Ayer, le fijaron un "ultimátum" para rectificar y poner límite a la afluencia de refugiados.
"En los próximos 14 días exigiremos por escrito al gobierno que restablezca el orden en las fronteras", advirtió Horst Seehofer, primer ministro bávaro y jefe de la Unión Cristianosocial (CSU), al semanario "Der Spiegel". "Si no lo hace, el gobierno bávaro no tendrá otra opción que presentar una demanda ante el Tribunal Constitucional", aseguró.
El político conservador y su CSU, versión bávara de la Unión Cristianodemócrata (CDU) de Merkel, vienen actuando como los principales críticos de la política de la canciller en materia de regugiados.

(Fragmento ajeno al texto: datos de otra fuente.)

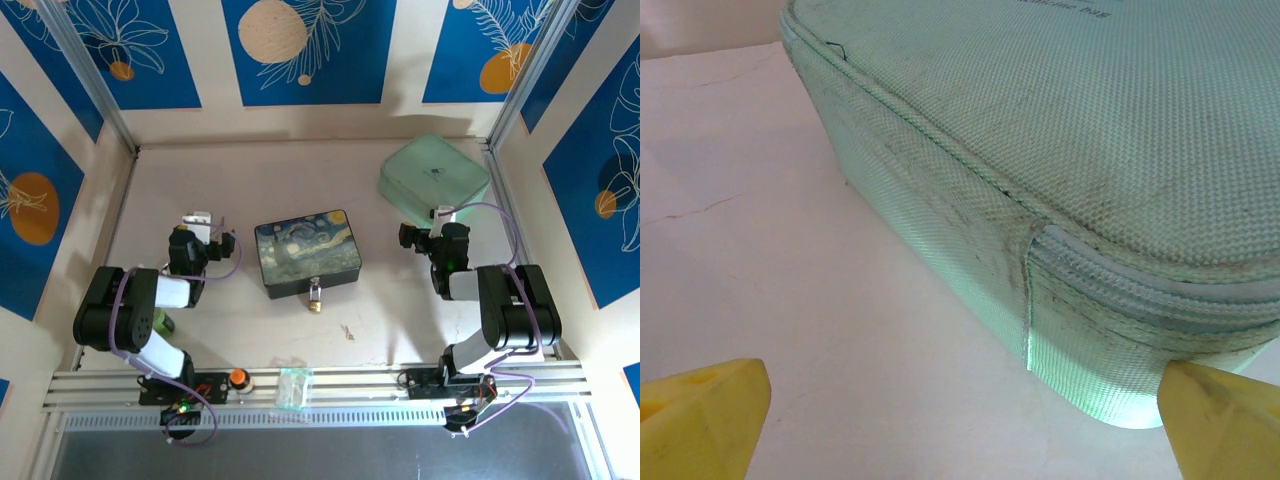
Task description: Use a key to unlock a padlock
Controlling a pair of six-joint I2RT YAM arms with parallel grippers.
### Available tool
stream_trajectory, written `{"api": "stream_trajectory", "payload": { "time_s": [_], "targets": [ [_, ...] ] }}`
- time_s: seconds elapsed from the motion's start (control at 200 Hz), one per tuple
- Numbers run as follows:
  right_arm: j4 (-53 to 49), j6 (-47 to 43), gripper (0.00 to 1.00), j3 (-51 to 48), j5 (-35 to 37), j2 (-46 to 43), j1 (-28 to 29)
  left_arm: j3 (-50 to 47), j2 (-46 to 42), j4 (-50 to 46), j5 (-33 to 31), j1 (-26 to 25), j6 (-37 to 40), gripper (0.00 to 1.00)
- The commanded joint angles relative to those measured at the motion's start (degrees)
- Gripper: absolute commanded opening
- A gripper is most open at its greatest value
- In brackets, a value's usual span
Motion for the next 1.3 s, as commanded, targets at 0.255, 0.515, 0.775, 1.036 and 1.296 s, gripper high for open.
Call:
{"api": "stream_trajectory", "payload": {
  "time_s": [0.255,0.515,0.775,1.036,1.296],
  "targets": [
    [0.96,-1.03,0.99,1.63,-1.36,-0.23,-0.16,0.60,-0.04,0.54,1.25,0.32,0.88,0.99],
    [1.41,-1.03,0.99,1.27,-1.35,-0.41,-0.20,-0.24,-0.20,2.05,0.15,0.32,0.57,1.00],
    [-11.56,-1.61,0.99,3.44,-1.60,-12.40,0.49,-1.31,-15.01,-8.20,-4.21,0.24,-0.82,1.00],
    [-40.11,14.54,0.99,11.55,-10.78,-27.10,0.28,4.90,-34.24,-39.04,-5.11,0.32,-30.75,0.99],
    [-54.79,18.09,0.99,17.56,-25.48,-25.10,4.45,7.20,-43.06,-58.24,8.71,-5.83,-42.43,0.99]
  ]
}}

También los socialdemócratas del SPD, socios en la coalición de gobierno, dieron plazos a la canciller para poner en marcha reformas que frenen la ola de solicitantes de asilo que están llegando a Alemania.

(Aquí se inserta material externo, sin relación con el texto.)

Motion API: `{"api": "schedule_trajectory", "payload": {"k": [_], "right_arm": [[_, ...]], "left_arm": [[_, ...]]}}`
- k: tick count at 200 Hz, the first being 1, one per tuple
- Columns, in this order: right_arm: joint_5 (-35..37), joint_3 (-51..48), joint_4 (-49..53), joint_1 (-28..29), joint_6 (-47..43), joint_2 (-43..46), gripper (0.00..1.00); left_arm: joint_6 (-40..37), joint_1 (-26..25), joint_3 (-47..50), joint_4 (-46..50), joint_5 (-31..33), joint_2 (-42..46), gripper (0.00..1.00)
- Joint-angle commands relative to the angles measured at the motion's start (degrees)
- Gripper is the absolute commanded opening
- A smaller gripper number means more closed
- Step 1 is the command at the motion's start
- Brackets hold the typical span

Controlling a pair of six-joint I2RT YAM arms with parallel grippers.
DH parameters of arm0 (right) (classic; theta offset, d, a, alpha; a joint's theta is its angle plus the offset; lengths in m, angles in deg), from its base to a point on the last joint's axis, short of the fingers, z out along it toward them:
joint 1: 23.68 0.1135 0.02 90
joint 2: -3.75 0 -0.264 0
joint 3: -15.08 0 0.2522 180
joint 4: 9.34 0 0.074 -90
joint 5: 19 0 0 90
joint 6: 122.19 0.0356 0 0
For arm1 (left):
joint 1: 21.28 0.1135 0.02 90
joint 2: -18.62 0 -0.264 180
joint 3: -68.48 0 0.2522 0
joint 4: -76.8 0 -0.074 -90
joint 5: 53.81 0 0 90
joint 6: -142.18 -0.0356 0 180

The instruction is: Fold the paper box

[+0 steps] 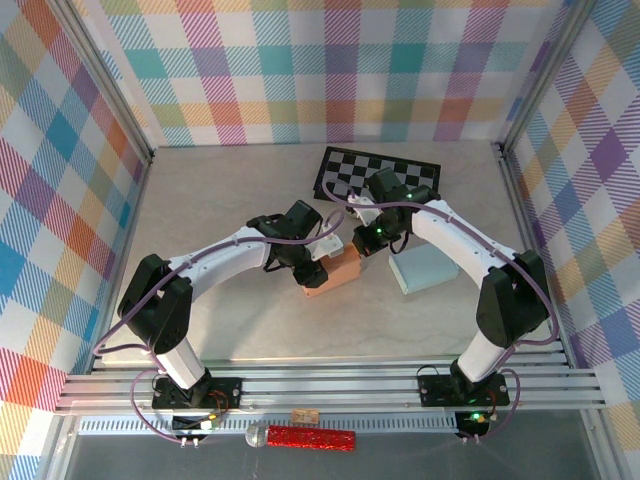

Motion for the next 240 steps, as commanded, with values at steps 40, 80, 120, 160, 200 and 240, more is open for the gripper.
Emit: {"api": "schedule_trajectory", "payload": {"k": [40,80,120,160,200,240], "right_arm": [[-0.4,4.38,8.43,0.81,6.79,-0.66,0.0],[0.64,1.01,5.32,1.25,8.42,0.66,0.0],[2.25,-7.93,-5.54,1.91,9.75,6.18,0.0],[4.14,-13.39,-11.46,2.63,14.56,10.06,0.0],[7.51,-16.29,-13.67,4.74,16.12,12.27,0.0],[9.87,-20.07,-16.65,5.53,17.14,13.6,0.0]], "left_arm": [[0.86,0.51,-2.52,1.37,3.15,-1.15,0.47],[1.29,0.66,-2.47,0.84,3.2,-1.44,0.47],[1.82,1.09,-2.73,0.58,3.07,-1.54,0.48],[1.74,1.28,-2.79,0.93,3.11,-1.57,0.5],[3.15,1.52,-2.38,-0.32,3.92,-0.55,0.55],[5.63,1.98,-2.07,-1.03,2.58,0.73,0.59]]}}
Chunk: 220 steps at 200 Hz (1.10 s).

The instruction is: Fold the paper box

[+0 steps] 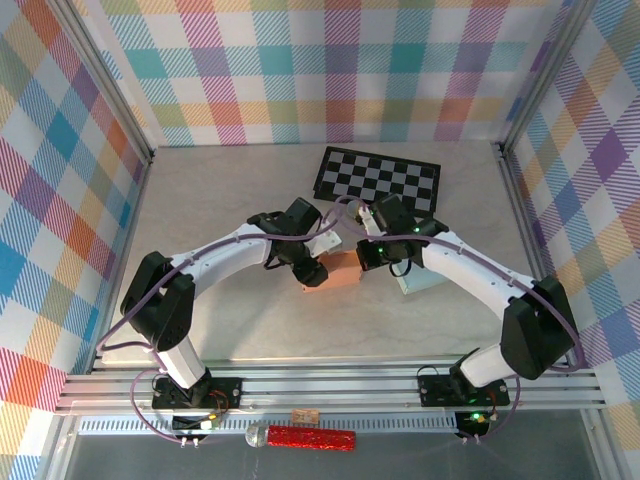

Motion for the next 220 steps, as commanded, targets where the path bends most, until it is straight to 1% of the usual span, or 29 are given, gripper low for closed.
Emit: {"api": "schedule_trajectory", "payload": {"k": [1,61,95,144,177,186,189,194,195,220], "right_arm": [[0.87,-2.21,-0.15,1.04,1.79,1.8,0.0],[3.01,-1.94,-1.07,3.29,3.18,1.48,0.0],[4.0,-1.22,-0.39,3.78,3.32,1.48,0.0],[4.25,-0.54,-0.41,4.74,4.17,1.17,0.0],[4.8,-0.01,-0.28,5.36,4.56,1.04,0.0],[4.85,0.01,-0.22,5.43,4.63,1.14,0.0],[4.88,0.01,-0.15,5.48,4.7,1.13,0.0],[4.88,0.01,-0.19,5.47,4.73,1.14,0.0],[4.88,0.01,-0.19,5.47,4.73,1.14,0.0],[4.88,0.01,-0.09,5.76,4.71,1.22,0.0]], "left_arm": [[3.43,1.1,-0.63,-1.82,0.88,1.93,0.59],[6.27,1.19,0.9,-3.01,0.57,4.97,0.61],[8.36,1.29,1.89,-3.93,-0.89,7.15,0.63],[7.29,1.28,2.87,-3.48,-1.14,6.42,0.65],[6.36,1.19,3.04,-3.6,-0.23,5.8,0.67],[6.28,1.19,3.44,-4.17,0.11,6.29,0.71],[6.26,1.11,3.68,-4.49,0.45,6.55,0.85],[6.27,1.1,4.05,-4.96,0.65,6.99,0.98],[6.27,1.1,4.08,-5.1,0.68,7.12,0.99],[6.24,1.09,5.26,-6.48,2.37,8.95,1.0]]}}
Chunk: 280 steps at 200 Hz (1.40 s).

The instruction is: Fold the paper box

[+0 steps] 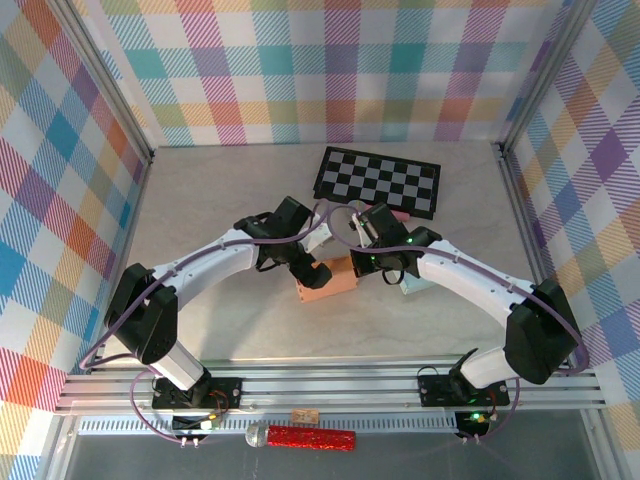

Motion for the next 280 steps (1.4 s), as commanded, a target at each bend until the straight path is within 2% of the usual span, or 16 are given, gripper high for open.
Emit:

El jefe del grupo parlamentario socialdemócrata, Thomas Oppermann, planteó un escenario preocupante para Merkel y su plan de asegurar las fronteras exteriores de la Unión Europea (UE): "Si fracasa con los socios europeos, me temo que ya no podrá mantenerse la libertad de viaje en Europa".
Alemania recibió 1,1 millones de refugiados sólo en 2015. El gobierno bávaro de Seehofer estima que en los primeros días de enero siguieron llegando a Alemania unos 3.000 refugiados por día.
Su advertencia de llevar el tema al máximo tribunal alemán aumenta ahora la presión y fija un plazo para descomprimirla, justificado en parte por la cercanía de las elecciones regionales que celebran tres estados federados alemanes el 13 de marzo.
"O Merkel y Seehofer logran acordar una línea común antes de las importantes elecciones de marzo", analizó "Der Spiegel", "o la canciller se arriesga a una lucha constante de poder con su propia gente que, al final, podría costarle el puesto".
La idea de recurrir al Tribunal Constitucional sumó esta semana argumentos legales debido a un documento emitido por un ex miembro de la corte, Udo di Fabio, que acusó al gobierno de Merkel de violar el derecho vigente al abrir las fronteras alemanas para los refugiados.
Seehofer señaló que, de confirmarse esa visión, el gobierno tendría que afrontar los costos derivados de la acogida de refugiados. "Debemos analizar primero cómo aumentará la participación del gobierno federal en los costos", aseveró.